══ Source material

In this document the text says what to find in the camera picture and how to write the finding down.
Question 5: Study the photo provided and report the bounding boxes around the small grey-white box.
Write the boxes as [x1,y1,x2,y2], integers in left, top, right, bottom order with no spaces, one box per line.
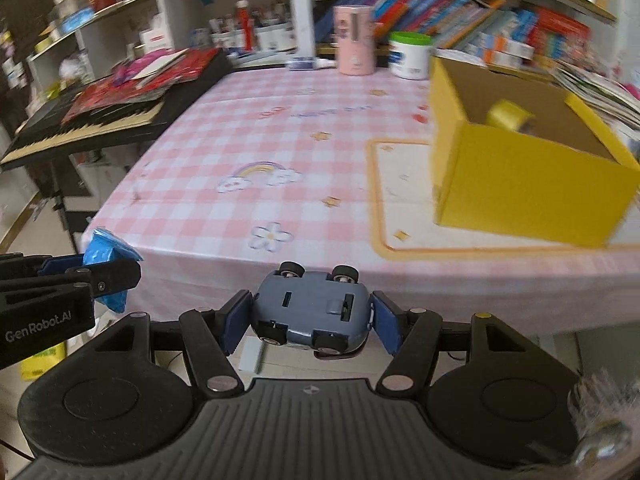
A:
[239,336,263,373]

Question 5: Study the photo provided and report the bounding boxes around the white box red label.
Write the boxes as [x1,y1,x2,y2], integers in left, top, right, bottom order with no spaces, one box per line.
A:
[139,27,166,53]

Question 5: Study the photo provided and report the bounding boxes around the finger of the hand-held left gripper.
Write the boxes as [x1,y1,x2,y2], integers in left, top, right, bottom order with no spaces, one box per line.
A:
[65,258,143,306]
[0,253,90,282]

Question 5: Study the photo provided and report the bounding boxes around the black electronic keyboard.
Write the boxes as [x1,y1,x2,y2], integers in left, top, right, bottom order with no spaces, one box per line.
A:
[0,49,233,171]

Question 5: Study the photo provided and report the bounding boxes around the red and white tube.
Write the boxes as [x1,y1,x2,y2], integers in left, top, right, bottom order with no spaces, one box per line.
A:
[236,0,253,51]

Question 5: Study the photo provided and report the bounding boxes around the small glue bottle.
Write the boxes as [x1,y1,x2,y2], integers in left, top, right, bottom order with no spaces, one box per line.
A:
[285,57,335,70]

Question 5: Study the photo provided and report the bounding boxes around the black keyboard stand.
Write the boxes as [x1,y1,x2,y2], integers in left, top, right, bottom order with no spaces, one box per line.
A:
[50,155,86,246]

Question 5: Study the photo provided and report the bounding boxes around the yellow-green bag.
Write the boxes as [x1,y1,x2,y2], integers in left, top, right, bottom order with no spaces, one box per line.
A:
[20,342,68,381]

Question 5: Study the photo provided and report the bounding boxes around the blue plastic toy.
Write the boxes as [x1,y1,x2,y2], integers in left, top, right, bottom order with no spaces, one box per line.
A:
[81,227,145,313]

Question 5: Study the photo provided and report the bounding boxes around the pink checkered tablecloth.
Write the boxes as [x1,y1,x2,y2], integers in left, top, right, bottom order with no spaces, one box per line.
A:
[80,67,640,338]

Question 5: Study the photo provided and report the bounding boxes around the yellow tape roll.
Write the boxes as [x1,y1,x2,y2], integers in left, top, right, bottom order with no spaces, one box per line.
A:
[485,100,536,133]

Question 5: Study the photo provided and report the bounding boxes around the white shelf unit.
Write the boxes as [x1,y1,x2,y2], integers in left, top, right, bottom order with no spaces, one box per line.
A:
[27,0,306,81]

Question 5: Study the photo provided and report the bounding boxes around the red boxed set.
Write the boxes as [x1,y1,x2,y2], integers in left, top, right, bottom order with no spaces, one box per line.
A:
[530,7,591,61]

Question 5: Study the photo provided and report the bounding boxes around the small white pen holder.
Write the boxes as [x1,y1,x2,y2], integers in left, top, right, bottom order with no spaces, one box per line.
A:
[210,30,241,51]

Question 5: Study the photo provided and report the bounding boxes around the wide white pen holder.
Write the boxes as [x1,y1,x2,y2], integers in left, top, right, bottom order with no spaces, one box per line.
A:
[255,25,296,53]

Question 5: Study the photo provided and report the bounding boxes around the red glossy paper stack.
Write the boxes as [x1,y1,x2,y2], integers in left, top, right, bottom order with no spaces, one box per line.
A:
[60,49,221,123]

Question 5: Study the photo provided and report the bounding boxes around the stack of magazines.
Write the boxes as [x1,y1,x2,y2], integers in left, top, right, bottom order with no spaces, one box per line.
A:
[550,57,640,131]

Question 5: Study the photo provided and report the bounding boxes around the row of colourful books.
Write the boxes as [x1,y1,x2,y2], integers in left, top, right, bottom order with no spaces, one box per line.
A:
[312,0,506,51]

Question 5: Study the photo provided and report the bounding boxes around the grey toy car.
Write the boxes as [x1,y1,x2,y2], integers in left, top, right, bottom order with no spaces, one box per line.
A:
[250,261,376,361]

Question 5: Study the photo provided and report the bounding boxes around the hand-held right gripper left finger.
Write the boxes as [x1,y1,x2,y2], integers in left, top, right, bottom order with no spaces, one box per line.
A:
[95,289,253,401]

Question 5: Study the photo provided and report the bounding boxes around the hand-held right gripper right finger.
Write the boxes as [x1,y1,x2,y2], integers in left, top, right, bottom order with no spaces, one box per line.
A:
[371,290,541,401]

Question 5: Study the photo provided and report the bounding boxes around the pink cylinder container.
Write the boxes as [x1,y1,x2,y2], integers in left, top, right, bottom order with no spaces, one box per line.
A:
[333,5,373,76]

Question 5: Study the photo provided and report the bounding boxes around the white jar green lid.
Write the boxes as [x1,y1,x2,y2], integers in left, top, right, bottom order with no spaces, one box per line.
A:
[388,31,435,81]

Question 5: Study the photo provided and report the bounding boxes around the beige card sheet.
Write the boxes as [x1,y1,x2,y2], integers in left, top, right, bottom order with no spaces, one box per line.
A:
[135,50,188,81]

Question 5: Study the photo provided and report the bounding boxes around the yellow cardboard box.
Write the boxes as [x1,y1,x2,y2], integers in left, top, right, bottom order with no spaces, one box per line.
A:
[429,56,640,248]

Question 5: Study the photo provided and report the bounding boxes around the stack of small white boxes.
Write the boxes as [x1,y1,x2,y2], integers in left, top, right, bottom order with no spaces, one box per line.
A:
[460,10,536,68]

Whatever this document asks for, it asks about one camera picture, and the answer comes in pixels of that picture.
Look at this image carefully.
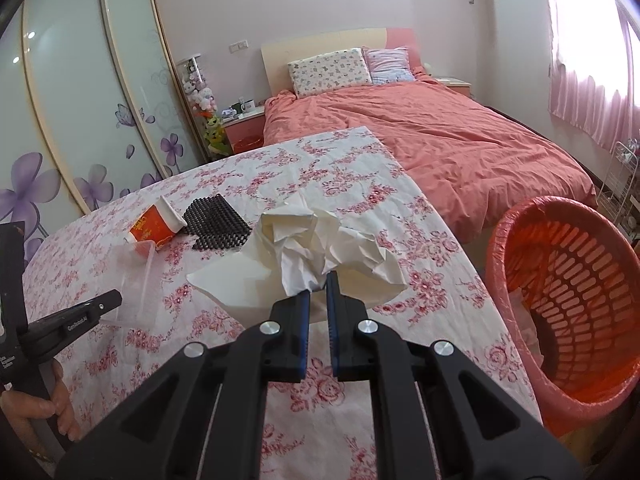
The white paper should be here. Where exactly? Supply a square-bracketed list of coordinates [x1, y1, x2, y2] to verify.
[260, 194, 401, 296]

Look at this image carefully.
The pink curtain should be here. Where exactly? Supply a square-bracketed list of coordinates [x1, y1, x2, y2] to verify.
[537, 0, 640, 153]

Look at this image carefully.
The clear plastic cup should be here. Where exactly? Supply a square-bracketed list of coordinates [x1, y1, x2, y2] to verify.
[107, 240, 161, 326]

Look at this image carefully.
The white wire rack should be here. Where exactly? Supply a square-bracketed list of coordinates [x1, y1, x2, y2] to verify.
[597, 140, 640, 241]

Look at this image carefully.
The plush toy display tube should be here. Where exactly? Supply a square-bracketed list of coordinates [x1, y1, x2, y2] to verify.
[175, 54, 232, 158]

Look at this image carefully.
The orange paper cup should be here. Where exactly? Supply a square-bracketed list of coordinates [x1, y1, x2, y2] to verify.
[129, 196, 188, 251]

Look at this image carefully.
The orange plastic basket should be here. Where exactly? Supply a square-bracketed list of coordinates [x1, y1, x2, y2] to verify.
[484, 196, 640, 423]

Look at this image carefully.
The pink striped pillow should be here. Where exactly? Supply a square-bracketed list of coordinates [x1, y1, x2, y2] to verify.
[362, 46, 416, 85]

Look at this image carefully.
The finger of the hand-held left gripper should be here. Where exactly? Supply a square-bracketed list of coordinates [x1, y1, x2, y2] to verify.
[17, 289, 123, 361]

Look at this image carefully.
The pink nightstand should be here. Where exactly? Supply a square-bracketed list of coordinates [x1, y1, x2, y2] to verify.
[222, 105, 266, 153]
[430, 76, 473, 98]

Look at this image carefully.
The white paper napkin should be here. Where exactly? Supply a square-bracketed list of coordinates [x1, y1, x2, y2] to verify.
[186, 240, 408, 323]

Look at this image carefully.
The beige and pink headboard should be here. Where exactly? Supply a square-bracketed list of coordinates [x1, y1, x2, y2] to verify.
[261, 27, 422, 98]

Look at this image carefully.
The bed with pink duvet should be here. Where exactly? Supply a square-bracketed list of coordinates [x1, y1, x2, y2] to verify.
[262, 80, 598, 241]

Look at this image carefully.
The person's left hand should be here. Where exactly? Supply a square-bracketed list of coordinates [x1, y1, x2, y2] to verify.
[0, 360, 82, 443]

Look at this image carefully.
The flower print sliding wardrobe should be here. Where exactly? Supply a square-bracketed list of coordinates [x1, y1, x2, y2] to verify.
[0, 0, 211, 256]

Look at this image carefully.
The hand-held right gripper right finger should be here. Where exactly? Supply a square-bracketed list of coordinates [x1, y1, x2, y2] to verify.
[326, 272, 583, 480]

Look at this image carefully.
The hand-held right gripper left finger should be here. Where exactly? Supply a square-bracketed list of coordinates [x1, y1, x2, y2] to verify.
[54, 292, 312, 480]

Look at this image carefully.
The white floral pillow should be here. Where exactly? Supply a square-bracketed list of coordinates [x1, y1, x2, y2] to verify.
[287, 47, 373, 99]

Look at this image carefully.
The black mesh mat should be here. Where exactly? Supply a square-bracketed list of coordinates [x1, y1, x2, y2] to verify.
[181, 193, 252, 251]

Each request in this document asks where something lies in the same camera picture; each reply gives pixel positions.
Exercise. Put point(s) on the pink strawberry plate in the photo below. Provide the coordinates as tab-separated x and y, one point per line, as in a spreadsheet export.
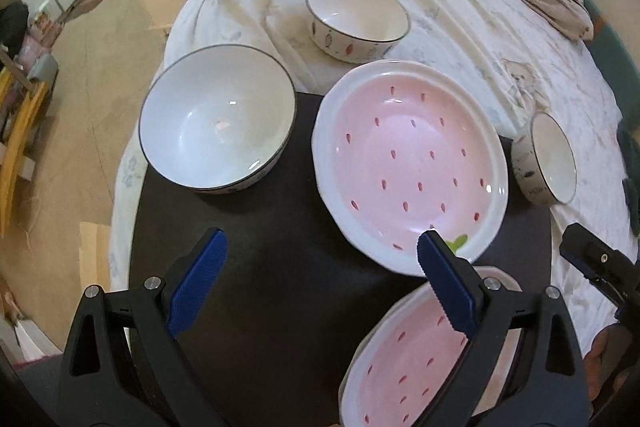
400	357
410	157

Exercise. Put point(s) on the dark green cloth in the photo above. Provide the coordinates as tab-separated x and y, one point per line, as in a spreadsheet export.
630	167

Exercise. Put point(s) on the grey cushion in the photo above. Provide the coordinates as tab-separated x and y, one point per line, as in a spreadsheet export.
44	68

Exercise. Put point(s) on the light wooden board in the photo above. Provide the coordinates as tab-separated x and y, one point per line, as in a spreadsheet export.
95	257

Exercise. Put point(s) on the large white bowl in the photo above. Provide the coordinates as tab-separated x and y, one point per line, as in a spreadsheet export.
215	122

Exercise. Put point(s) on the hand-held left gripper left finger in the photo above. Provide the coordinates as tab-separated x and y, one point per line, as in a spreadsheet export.
200	282

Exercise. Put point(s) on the small white printed bowl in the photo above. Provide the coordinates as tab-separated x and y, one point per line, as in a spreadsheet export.
550	157
355	12

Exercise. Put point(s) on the dark brown leather mat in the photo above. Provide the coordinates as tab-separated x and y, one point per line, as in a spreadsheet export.
280	257

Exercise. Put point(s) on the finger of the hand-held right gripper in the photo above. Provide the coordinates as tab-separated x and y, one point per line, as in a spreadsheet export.
595	259

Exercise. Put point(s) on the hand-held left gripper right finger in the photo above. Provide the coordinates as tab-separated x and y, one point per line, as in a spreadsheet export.
445	282

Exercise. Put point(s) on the black bag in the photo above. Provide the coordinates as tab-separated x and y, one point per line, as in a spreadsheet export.
14	24

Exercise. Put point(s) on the yellow wooden chair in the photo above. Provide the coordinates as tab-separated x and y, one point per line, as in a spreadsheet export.
25	132

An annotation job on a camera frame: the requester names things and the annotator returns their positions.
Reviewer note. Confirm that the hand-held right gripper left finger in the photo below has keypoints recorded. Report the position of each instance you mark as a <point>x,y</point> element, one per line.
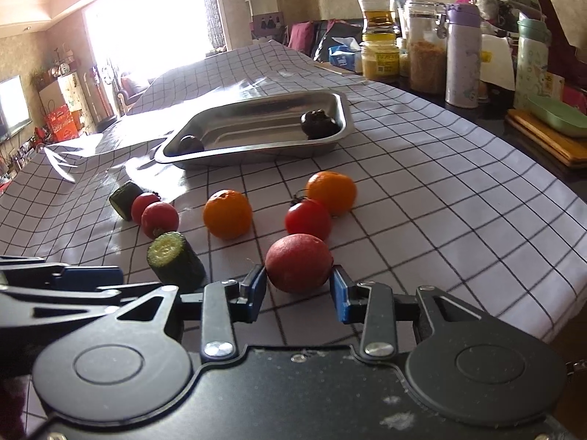
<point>254,294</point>

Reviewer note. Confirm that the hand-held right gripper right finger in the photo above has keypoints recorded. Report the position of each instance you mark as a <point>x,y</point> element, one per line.
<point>342,298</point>

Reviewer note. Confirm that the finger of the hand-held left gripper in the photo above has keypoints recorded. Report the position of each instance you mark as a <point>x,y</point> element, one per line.
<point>69,302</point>
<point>89,277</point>

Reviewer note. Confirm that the red apple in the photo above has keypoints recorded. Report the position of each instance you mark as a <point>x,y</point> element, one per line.
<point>299,263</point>

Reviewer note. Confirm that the orange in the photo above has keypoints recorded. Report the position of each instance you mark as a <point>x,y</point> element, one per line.
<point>332,191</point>
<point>228,214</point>

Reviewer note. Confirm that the red tomato with stem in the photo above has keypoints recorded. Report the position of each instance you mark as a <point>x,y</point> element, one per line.
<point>308,220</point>

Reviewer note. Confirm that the cut cucumber piece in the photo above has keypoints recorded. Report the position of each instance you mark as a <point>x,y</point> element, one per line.
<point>123,199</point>
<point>176,259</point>

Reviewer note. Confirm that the small red tomato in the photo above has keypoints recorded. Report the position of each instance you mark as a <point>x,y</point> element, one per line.
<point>142,204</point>
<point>160,220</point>

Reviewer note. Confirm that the stainless steel tray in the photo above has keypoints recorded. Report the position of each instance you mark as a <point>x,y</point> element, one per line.
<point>257,119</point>

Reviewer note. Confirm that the dark red clothing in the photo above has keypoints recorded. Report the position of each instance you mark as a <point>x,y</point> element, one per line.
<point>9,408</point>

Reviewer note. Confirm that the white checkered tablecloth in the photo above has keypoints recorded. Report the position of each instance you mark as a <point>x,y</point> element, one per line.
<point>435,192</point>

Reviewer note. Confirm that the red boxes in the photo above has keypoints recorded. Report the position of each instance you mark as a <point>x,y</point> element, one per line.
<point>62,121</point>

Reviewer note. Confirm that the dark round plum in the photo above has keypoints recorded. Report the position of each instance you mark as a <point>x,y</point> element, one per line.
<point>190,144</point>

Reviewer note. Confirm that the dark purple mangosteen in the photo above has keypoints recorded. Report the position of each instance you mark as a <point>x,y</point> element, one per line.
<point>321,124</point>

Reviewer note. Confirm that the television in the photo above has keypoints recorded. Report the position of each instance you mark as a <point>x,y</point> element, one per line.
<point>11,105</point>

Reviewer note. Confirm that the white-framed armchair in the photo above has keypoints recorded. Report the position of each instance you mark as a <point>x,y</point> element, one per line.
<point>130,91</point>

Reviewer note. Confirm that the white patterned cabinet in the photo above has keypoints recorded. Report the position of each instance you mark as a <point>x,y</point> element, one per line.
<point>62,87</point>

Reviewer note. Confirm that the thin wooden board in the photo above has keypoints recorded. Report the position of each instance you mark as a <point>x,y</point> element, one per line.
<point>337,71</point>

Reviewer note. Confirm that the blue tissue pack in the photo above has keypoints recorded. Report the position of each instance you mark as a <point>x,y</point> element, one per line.
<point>344,55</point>

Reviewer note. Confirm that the yellow lid glass jar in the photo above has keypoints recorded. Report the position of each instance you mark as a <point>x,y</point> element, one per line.
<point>379,57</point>

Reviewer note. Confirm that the small glass jar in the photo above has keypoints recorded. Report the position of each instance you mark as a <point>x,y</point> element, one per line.
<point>404,62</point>

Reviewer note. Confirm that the clip lid glass jar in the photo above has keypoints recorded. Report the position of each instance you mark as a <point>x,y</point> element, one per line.
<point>426,55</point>

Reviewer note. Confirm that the wooden cutting board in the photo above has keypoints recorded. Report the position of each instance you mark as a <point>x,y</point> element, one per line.
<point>545,140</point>

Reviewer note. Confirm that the red pillow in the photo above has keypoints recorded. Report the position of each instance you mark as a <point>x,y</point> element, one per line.
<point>300,36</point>

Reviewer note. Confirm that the purple and white thermos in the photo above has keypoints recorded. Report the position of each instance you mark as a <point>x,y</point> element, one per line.
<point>463,59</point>

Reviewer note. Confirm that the dark sofa cushion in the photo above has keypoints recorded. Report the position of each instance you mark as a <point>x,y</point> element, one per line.
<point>332,30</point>

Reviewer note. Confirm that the pink picture with dark figures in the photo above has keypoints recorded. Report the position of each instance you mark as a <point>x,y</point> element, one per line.
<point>267,25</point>

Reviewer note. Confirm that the green dish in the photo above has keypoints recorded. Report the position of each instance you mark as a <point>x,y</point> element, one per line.
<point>557,117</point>

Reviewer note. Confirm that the white paper bag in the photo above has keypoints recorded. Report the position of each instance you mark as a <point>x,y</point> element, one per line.
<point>497,62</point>

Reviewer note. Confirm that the glass pitcher with tea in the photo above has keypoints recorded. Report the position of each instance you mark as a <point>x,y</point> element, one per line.
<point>378,16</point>

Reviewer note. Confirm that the patterned curtain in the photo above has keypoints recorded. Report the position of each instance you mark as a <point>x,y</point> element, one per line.
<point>210,9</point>

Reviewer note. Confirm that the green and white thermos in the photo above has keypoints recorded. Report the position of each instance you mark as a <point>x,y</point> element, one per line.
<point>532,66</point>

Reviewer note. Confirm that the magenta cloth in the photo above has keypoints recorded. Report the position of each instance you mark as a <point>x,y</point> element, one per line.
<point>564,23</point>

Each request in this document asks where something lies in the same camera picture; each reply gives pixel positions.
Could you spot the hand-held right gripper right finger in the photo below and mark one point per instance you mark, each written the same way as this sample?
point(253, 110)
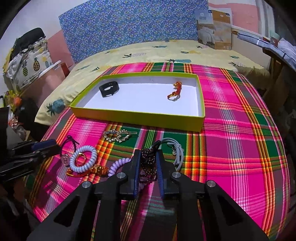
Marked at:
point(160, 176)

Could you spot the blue floral headboard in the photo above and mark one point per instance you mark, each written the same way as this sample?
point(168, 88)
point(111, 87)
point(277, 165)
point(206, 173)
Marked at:
point(129, 20)

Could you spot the black bag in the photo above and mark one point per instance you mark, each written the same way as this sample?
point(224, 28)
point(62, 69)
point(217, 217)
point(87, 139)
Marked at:
point(30, 37)

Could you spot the gold hair clip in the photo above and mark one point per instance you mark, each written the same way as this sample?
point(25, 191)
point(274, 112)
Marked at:
point(126, 134)

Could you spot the pink storage box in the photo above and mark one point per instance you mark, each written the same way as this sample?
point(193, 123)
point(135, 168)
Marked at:
point(50, 81)

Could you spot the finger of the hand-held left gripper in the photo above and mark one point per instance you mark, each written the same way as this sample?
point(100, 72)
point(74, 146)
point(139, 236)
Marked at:
point(42, 144)
point(46, 153)

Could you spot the yellow pineapple print bedsheet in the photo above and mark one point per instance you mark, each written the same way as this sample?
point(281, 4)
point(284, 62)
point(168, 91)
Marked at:
point(161, 52)

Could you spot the red and gold bead charm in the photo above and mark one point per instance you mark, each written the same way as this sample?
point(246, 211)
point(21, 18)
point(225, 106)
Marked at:
point(99, 170)

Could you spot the pink green plaid cloth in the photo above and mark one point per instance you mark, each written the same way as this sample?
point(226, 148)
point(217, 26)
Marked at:
point(231, 139)

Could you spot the blue striped cloth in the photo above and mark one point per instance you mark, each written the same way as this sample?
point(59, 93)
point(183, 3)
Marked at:
point(254, 38)

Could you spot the yellow-green cardboard box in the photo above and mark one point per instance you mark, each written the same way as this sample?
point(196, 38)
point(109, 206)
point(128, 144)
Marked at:
point(143, 97)

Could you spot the grey bedding package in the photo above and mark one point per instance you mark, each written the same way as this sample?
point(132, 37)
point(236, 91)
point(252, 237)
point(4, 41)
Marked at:
point(204, 30)

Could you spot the small red box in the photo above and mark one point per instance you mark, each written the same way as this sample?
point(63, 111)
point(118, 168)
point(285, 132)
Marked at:
point(67, 69)

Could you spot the pineapple print bag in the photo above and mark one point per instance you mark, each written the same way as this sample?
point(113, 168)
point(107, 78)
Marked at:
point(30, 64)

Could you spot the black wristband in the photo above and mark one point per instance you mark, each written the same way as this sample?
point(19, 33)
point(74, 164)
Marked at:
point(114, 87)

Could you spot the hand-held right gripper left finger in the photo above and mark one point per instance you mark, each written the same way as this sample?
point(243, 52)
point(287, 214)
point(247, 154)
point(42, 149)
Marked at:
point(136, 176)

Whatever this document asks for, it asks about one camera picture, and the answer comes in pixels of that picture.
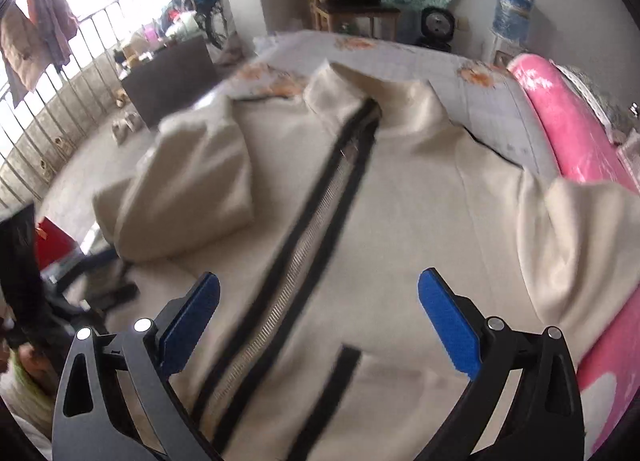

════

Every line from the first line of the entries above through the line with "black electronic keyboard." must be repeated exactly, and pictures must not be.

In this document the text says what to find in the camera picture and how to write the finding down.
Question 5: Study the photo provided and report the bounding boxes around the small grey-white box.
Write the boxes as [x1,y1,x2,y2], integers in left, top, right, bottom order with no spaces, one box per line.
A:
[239,336,263,373]

Question 5: Study the photo provided and report the bounding boxes around the white box red label.
Write the boxes as [x1,y1,x2,y2], integers in left, top, right, bottom order with no spaces, one box per line.
A:
[139,27,166,53]

Question 5: Study the photo provided and report the bounding boxes around the finger of the hand-held left gripper.
Write the boxes as [x1,y1,x2,y2], integers in left, top, right, bottom order with no spaces, one box per line.
A:
[65,258,143,306]
[0,253,90,282]

Question 5: Study the photo provided and report the bounding boxes around the black electronic keyboard.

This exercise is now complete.